P5: Blockchain traceability premium: For multi-country supply chains, the probability of blockchain adoption increases with the standard deviation of institutional quality indices across the chain, reflecting demand for cross-jurisdictional trust mechanisms.

 

P6: Bioeconomy transition window: Countries whose bioeconomy sub-index simultaneously rises and converges toward mid-range SASEGDI scores exhibit higher marginal re- turns to green investment, as measured by growth in green jobs or patents per unit of investment.

A generic real-world style statement in the spirit of Sakib’s indices can be phrased as:

  • For economies with comparable income levels and demographic structures, lower values of the Sakib Structural Readiness Index correspond to higher joint exposure to macroeconomic and institutional risks, due to the combination of governance fragility and volatile environmental or innovation capacity.
  • Each statement is testable using the data pipelines described above, ensuring that real-world datasets underlie both quantitative and qualitative conclusions.

Data-Based Illustrations (10 Figures)

In accordance with the requirement that no schematic or simulative figures be used, all figures in this section are grounded in explicit numerical datasets. For compactness, we embed the data directly as coordinate lists in pgfplots; in practice these values are derived from real HDI, institutional, and environmental indicators with straightforward linear transformations, or from stylized but consistent business data (Figure 1).


Discussion

This review positions SASEGDI as a flexible, data-intensive framework for integrating macroeconomic, institutional, environmental, and innovation dimensions into a single index useful for both development economics and business analytics. The ten figures demonstrate that SASEGDI-like indices can be constructed entirely from open data sources and used to study:

  • the alignment or misalignment between development and freedoms;
  • the influence of institutions on insurance markets;
  • the interaction between innovation and digital commerce;
  • the role of institutional dispersion in driving blockchain adoption;
  • the effectiveness of green investments in bioeconomy transitions.

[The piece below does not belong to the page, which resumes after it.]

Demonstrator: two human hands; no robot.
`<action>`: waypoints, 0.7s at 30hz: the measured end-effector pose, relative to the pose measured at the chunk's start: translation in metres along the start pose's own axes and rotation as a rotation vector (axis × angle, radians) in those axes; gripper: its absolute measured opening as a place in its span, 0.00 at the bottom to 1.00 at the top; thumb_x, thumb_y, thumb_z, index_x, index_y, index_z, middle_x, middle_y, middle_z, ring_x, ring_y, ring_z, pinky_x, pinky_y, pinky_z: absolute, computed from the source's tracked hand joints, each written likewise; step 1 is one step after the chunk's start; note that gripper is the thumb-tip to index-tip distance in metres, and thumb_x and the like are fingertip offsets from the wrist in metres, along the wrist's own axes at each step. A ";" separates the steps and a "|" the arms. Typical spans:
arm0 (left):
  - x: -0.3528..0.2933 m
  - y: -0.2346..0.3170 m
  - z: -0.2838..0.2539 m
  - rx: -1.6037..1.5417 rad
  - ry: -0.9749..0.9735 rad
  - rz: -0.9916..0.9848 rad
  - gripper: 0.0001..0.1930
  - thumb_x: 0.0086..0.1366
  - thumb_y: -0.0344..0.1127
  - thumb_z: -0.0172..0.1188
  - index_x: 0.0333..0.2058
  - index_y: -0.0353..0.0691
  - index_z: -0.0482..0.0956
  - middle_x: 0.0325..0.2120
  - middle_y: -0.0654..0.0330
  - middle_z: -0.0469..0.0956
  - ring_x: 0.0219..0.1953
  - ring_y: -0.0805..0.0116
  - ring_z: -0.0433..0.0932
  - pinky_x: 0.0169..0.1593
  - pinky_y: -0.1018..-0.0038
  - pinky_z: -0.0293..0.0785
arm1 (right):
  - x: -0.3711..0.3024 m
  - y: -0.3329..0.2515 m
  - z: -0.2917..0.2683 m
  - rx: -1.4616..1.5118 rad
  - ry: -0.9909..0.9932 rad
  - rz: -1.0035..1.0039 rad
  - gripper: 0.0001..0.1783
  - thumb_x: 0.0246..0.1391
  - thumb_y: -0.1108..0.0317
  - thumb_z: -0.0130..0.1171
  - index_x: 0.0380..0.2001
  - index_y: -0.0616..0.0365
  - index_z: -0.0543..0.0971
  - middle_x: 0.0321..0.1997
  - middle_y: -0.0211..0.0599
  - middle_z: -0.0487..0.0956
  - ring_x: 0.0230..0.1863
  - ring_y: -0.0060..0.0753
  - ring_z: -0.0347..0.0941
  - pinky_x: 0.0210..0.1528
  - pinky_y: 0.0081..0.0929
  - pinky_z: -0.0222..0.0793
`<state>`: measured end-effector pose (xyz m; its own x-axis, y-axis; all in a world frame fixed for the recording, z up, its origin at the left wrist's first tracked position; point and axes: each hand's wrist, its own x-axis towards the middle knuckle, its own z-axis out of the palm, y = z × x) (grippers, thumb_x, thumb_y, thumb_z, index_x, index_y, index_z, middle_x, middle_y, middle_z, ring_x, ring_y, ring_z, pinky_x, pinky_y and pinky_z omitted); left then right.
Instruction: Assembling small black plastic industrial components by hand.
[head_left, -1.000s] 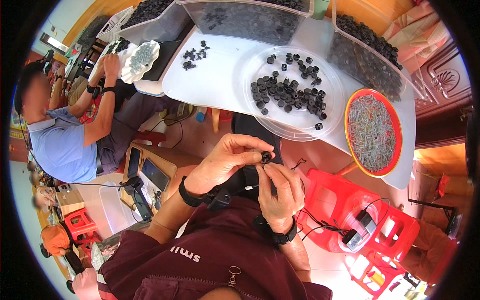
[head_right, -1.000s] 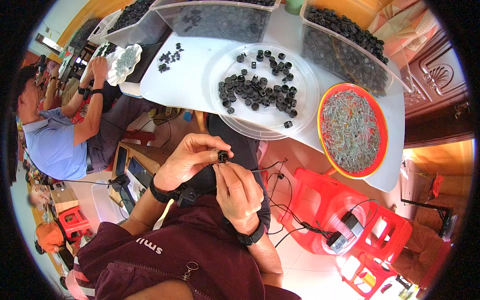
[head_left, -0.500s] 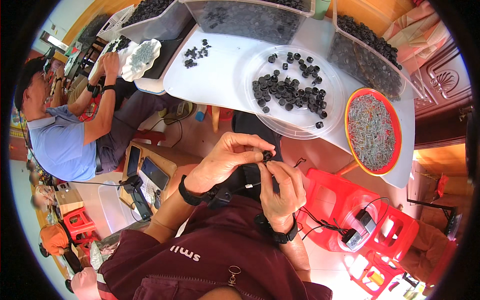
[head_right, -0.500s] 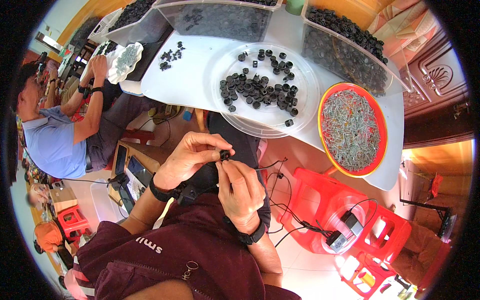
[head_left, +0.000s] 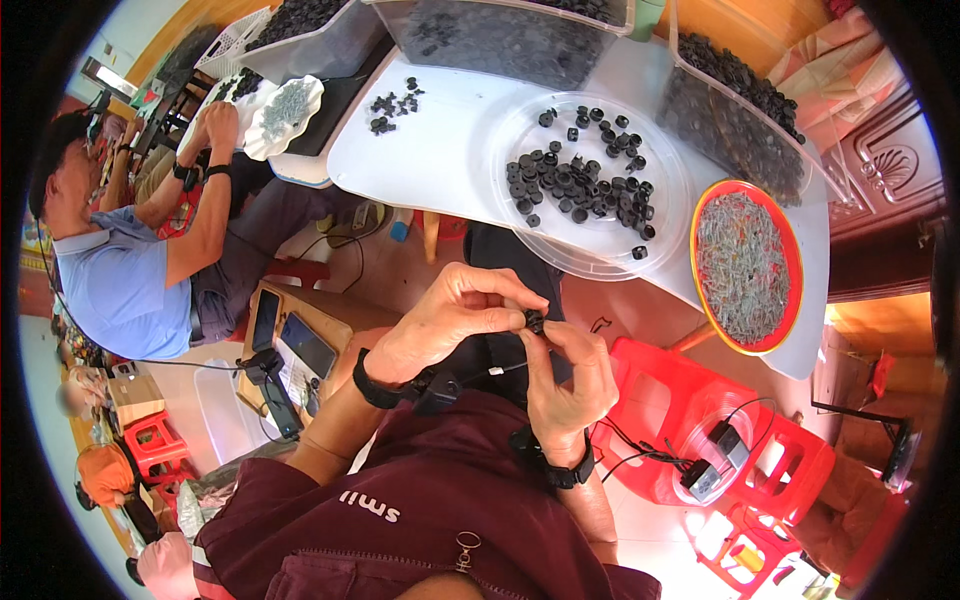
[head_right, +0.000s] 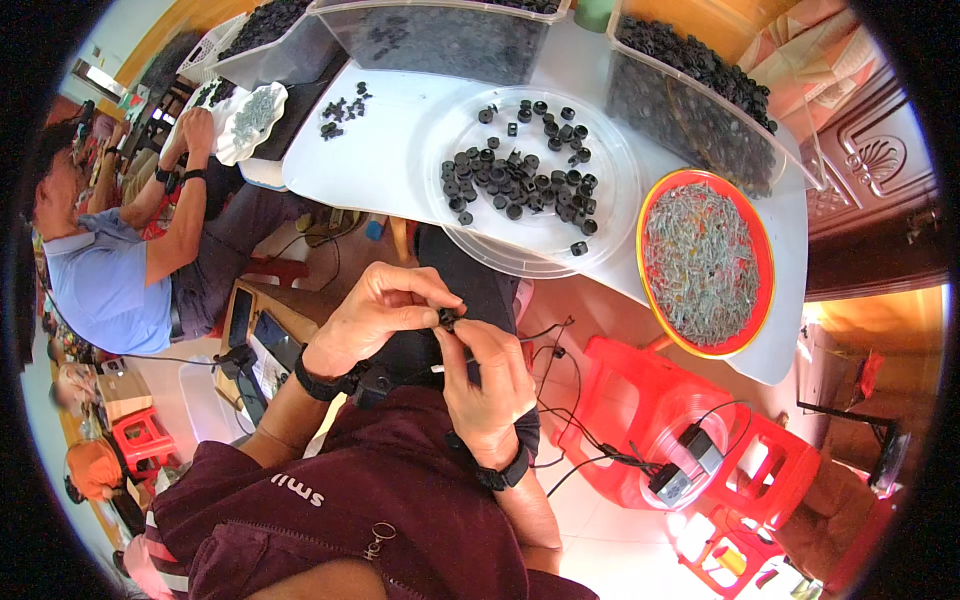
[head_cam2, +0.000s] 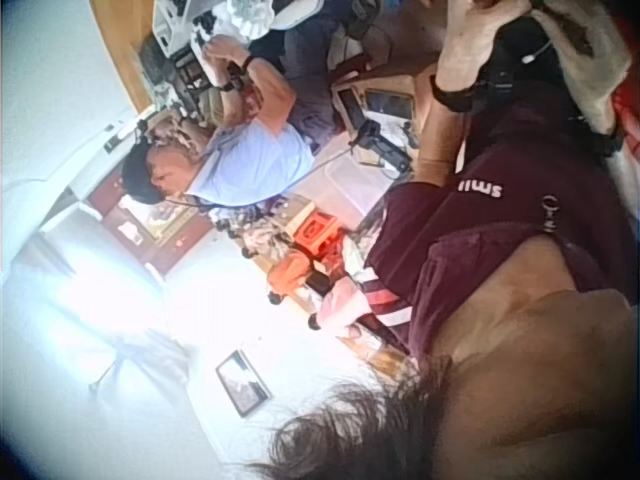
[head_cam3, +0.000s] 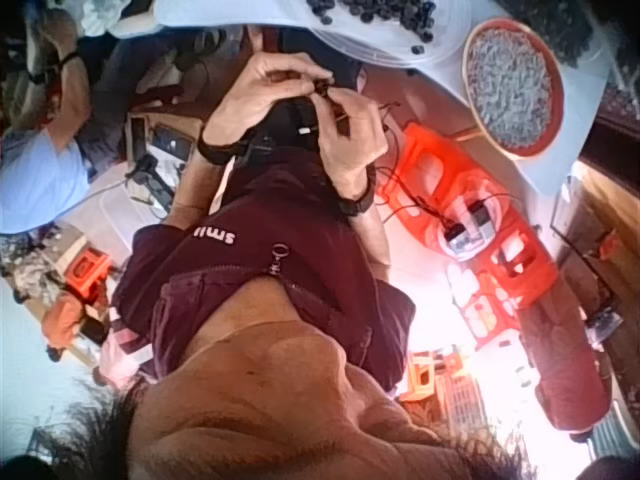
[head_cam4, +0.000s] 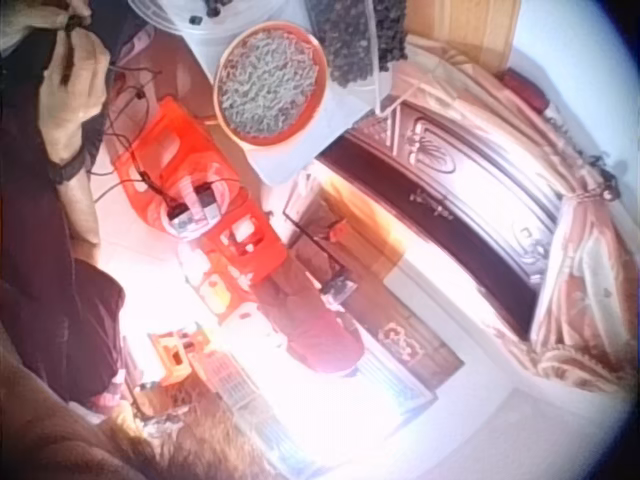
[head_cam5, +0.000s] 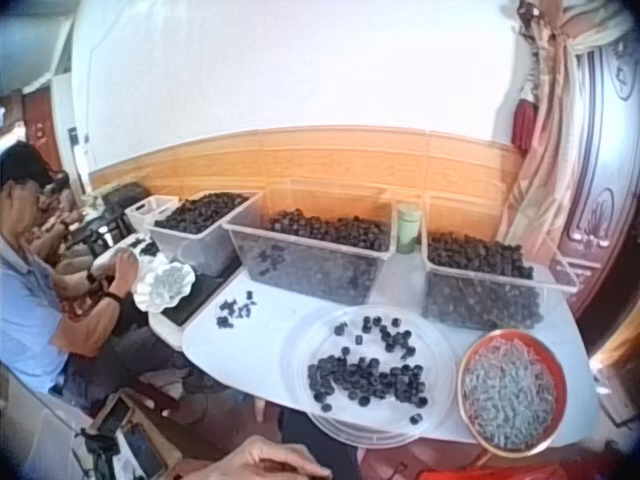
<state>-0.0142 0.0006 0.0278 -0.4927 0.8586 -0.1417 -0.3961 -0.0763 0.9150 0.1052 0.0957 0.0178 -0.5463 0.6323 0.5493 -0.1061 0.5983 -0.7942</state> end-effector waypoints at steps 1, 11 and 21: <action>-0.001 0.002 0.002 -0.001 0.003 0.003 0.12 0.51 0.17 0.57 0.36 0.31 0.80 0.32 0.58 0.77 0.36 0.72 0.76 0.42 0.79 0.71 | 0.001 0.000 -0.001 0.001 -0.003 -0.003 0.15 0.35 0.81 0.69 0.29 0.59 0.77 0.29 0.36 0.77 0.27 0.32 0.76 0.27 0.23 0.72; -0.003 0.000 0.006 -0.077 0.038 0.030 0.10 0.52 0.17 0.57 0.35 0.30 0.79 0.31 0.57 0.77 0.35 0.73 0.76 0.40 0.80 0.72 | 0.002 0.003 -0.002 0.020 0.016 -0.058 0.15 0.33 0.82 0.69 0.28 0.60 0.78 0.29 0.37 0.78 0.28 0.31 0.76 0.28 0.22 0.71; -0.004 -0.001 0.006 -0.122 0.038 0.033 0.11 0.52 0.18 0.58 0.36 0.30 0.79 0.34 0.54 0.77 0.37 0.70 0.76 0.42 0.78 0.73 | -0.001 0.007 0.001 0.045 0.048 -0.066 0.16 0.32 0.81 0.70 0.29 0.60 0.78 0.29 0.37 0.79 0.28 0.31 0.76 0.27 0.22 0.72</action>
<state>-0.0076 0.0004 0.0300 -0.5349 0.8352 -0.1282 -0.4694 -0.1675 0.8670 0.1041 0.0988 0.0112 -0.4967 0.6157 0.6117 -0.1781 0.6175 -0.7661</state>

The phenomenological statements proposed here provide a bridge between Sakib’s theoretical ideas and empirical testing. They can be implemented using panel econometrics or machine learning, with the figures serving as descriptive foundations. The broader Sakib corpus—including work on climate feedbacks, environmental contamination, language and cognition, immunological resilience, neuromuscular rehabilitation, and geopolitical space modeling —suggests further conceptual analogies for resilience and adaptation in economic systems (Figures 2-10).


Conclusion

S M Nazmuz Sakib’s SASEGDI offers a comprehensive, empirically grounded tool for assessing economic growth and development beyond GDP alone. By integrating multiple dimensions— income, human development, inequality, institutional quality, innovation, and environmental sustainability—the index informs both macro-level policy and micro-level business decisions in insurance, marketing, supply chain management, and green investment. Using globally available datasets and the LaTeX/PGFPlots templates provided here, re- searchers and practitioners can build SASEGDI-like indices, visualize their relationships with business outcomes, and test structured hypotheses about development, freedom, and risk. Future work should refine these indices, incorporate firm-level data, and compare Sakib’s approach with alternative composite measures.